* _Required action_
Retype the data below, every word of it, exactly.
--------------------------------------------------
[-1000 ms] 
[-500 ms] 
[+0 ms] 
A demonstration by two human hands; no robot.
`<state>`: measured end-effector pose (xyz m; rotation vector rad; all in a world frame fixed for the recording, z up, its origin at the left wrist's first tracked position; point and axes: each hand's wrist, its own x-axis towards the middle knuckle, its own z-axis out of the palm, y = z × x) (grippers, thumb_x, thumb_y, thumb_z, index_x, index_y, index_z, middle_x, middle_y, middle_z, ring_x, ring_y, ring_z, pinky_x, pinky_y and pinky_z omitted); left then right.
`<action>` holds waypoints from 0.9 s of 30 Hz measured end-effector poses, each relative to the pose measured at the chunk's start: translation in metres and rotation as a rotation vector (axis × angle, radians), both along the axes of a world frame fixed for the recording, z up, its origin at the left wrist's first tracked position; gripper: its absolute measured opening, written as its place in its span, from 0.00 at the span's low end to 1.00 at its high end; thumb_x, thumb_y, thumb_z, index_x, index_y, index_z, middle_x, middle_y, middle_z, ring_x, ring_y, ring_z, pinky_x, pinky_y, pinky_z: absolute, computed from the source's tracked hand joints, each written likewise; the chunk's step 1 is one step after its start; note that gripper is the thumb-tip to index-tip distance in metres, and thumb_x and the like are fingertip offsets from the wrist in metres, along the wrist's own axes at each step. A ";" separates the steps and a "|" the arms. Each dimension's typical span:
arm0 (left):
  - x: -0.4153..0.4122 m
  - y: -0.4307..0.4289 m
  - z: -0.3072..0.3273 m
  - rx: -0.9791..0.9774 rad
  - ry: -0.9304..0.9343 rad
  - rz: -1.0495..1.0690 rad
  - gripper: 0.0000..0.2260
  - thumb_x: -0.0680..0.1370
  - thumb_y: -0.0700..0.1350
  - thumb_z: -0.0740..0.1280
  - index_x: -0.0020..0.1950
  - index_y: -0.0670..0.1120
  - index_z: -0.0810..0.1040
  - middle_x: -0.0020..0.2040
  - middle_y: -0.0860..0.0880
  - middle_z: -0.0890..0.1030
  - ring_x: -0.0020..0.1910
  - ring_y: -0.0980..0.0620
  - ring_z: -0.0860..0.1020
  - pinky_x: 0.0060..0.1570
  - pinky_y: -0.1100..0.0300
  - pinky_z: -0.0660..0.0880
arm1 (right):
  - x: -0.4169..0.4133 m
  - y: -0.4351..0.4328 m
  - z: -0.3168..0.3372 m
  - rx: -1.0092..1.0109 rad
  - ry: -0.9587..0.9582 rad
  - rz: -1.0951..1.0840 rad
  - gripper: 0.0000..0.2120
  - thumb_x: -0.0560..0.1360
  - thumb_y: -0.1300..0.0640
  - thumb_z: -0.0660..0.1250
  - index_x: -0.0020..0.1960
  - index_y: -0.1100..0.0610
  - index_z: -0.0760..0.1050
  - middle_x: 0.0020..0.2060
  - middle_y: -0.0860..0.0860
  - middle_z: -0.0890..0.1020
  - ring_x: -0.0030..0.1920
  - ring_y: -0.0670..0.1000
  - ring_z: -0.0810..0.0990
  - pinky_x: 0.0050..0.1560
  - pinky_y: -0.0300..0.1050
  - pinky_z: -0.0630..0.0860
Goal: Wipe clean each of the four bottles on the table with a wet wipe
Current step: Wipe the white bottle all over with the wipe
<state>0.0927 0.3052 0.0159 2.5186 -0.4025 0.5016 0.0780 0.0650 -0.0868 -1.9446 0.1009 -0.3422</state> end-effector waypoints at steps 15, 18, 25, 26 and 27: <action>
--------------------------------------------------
* _Answer box_
[-1000 ms] 
[-500 ms] 
[+0 ms] 
A demonstration by two human hands; no robot.
`<state>`: measured end-effector pose (xyz m; rotation vector rad; all in a world frame fixed for the recording, z up, its origin at the left wrist's first tracked position; point and axes: each hand's wrist, its own x-axis towards the middle knuckle, its own z-axis out of the palm, y = z × x) (grippers, thumb_x, thumb_y, thumb_z, index_x, index_y, index_z, middle_x, middle_y, middle_z, ring_x, ring_y, ring_z, pinky_x, pinky_y and pinky_z omitted); left then right.
`<action>` holds waypoints from 0.9 s of 30 Hz measured end-effector poses, each relative to the pose measured at the chunk's start: translation in metres and rotation as a rotation vector (axis × angle, radians), both along the axes of a world frame fixed for the recording, z up, its origin at the left wrist's first tracked position; gripper: its absolute measured opening, written as its place in its span, from 0.00 at the span's low end to 1.00 at its high end; thumb_x, thumb_y, thumb_z, index_x, index_y, index_z, middle_x, middle_y, middle_z, ring_x, ring_y, ring_z, pinky_x, pinky_y, pinky_z: absolute, computed from the source's tracked hand joints, each written likewise; the chunk's step 1 is one step after its start; note that gripper is the thumb-tip to index-tip distance in metres, and thumb_x and the like are fingertip offsets from the wrist in metres, along the wrist's own axes at each step. A ";" separates the steps and a "|" the arms. Each dimension's typical span:
arm0 (left):
  - x: -0.4153..0.4122 m
  - y: -0.4307..0.4289 m
  - z: -0.3072..0.3273 m
  - rx: -0.9791..0.9774 rad
  - ry: -0.9304..0.9343 rad
  - rz: -1.0495..1.0690 rad
  - gripper: 0.0000..0.2260
  - thumb_x: -0.0680..0.1370
  - thumb_y: -0.0700..0.1350
  - thumb_z: -0.0740..0.1280
  - index_x: -0.0020..0.1950
  - index_y: -0.0670..0.1120
  - index_z: -0.0810..0.1040
  - middle_x: -0.0020..0.2040
  - middle_y: -0.0860..0.0880
  - middle_z: -0.0890..0.1030
  - ring_x: -0.0020..0.1910
  - ring_y: -0.0980..0.0620
  - ring_z: -0.0860..0.1020
  - pinky_x: 0.0060..0.1570
  - pinky_y: -0.1100..0.0300
  - pinky_z: -0.0660..0.0880
arm1 (right):
  - x: -0.4169..0.4133 m
  - y: -0.4351..0.4328 m
  - z: -0.3168..0.3372 m
  - rx: -1.0092..1.0109 rad
  - ry: -0.9587..0.9582 rad
  - rz: -1.0951..1.0840 rad
  - gripper: 0.0000..0.2120
  - thumb_x: -0.0560..0.1360
  - thumb_y: -0.1300..0.0640
  - thumb_z: -0.0660..0.1250
  - index_x: -0.0020..0.1960
  - index_y: -0.1100..0.0610
  - index_z: -0.0760..0.1050
  - middle_x: 0.0020..0.2060
  - middle_y: -0.0860..0.0860
  - middle_z: -0.0890..0.1020
  - ring_x: -0.0030..0.1920
  - ring_y: -0.0670..0.1000
  - ring_z: -0.0810..0.0990
  - pinky_x: 0.0050..0.1560
  - pinky_y: -0.0300..0.1050
  - pinky_z: -0.0630..0.0860
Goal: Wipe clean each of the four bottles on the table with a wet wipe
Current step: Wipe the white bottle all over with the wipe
<state>0.0927 0.3052 0.0159 2.5186 -0.4025 0.5016 0.0780 0.0650 -0.0868 -1.9446 0.1009 -0.3422</state> end-effector waypoints at steps 15, 18, 25, 26 and 27: <action>

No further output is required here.